I wrote this exact post 5 years ago when I turned 24. It was around the time of the Taylor Swift song of a similar name. I thought it was cool then, and still do now.
This weekend I turned 29. It’s the first time I’ve thought of an age as a milestone, but as it’s the final year of my twenties and the last before the introduction of the third digit it’s a little bit of a hint at the big 30.
When I hit 26 I wrote out 30 things I deemed achievable by the age of thirty. For a while I made it my mission to complete them, as I ticked off minor and major ones (hello run a marathon and have Breakfast at Tiffany’s), I felt a satisfaction, but a fear that I wouldn’t be able to complete the rest.
Well, as it turns out… I now have a year before I hit the deadline. With a fierce determination I’m certain I’ll complete a few more along the way, but I’m also certain I won’t get the full 30 ticked off. But, I’m okay with that. Because, the list served as a great ‘go do it’ boost and for a while I liked that little mantra in my mind. I’ve come to realise, you can’t plan every single achievement, nor failure in life. You can work darn hard and influence what happens, but not everything is a straight forward tick box.
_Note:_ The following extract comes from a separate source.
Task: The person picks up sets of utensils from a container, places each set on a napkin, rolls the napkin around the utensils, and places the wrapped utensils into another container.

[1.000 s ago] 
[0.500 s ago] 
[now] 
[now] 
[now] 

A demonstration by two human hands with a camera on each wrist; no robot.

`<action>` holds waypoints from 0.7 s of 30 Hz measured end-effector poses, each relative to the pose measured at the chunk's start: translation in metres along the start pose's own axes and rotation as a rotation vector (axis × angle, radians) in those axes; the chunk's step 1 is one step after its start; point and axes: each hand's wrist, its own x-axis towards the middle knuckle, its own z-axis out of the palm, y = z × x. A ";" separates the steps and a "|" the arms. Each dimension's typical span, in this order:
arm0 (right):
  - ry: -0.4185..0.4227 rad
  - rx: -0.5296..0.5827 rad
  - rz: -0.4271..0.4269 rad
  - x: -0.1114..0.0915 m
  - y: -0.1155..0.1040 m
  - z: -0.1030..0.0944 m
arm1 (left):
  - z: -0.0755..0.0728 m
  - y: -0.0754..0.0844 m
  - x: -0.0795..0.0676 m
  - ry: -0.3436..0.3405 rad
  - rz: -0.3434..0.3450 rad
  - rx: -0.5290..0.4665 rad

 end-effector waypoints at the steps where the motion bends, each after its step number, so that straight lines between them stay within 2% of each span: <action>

At 29, I never dreamed I would be a Mum. I have felt blessed to not only have given birth to a beautiful healthy boy, but finally reached a point where I can say I am grateful for the life I have. If someone had told me a decade ago, that I would have ‘settled’ down, set up home, married my soul mate, travelled the world and had a baby boy… I would have laughed out loud at them. I wouldn’t have ever believed it.
What I’m welcoming with open arms is a new age and a new attitude to life. Yes, the adjustment and new-born period is over. In some ways I felt it completely shook my entire universe, but at the same time those first few tender weeks are the ones that make you see life for what it really is. Those endless cries, those sleepless nights, those ‘what the hell is going on’ moments are the ones that make you dig deeper than you have ever done before.
I’m embracing a new kind of life, one that is full of love, happiness and moments of pure graciousness.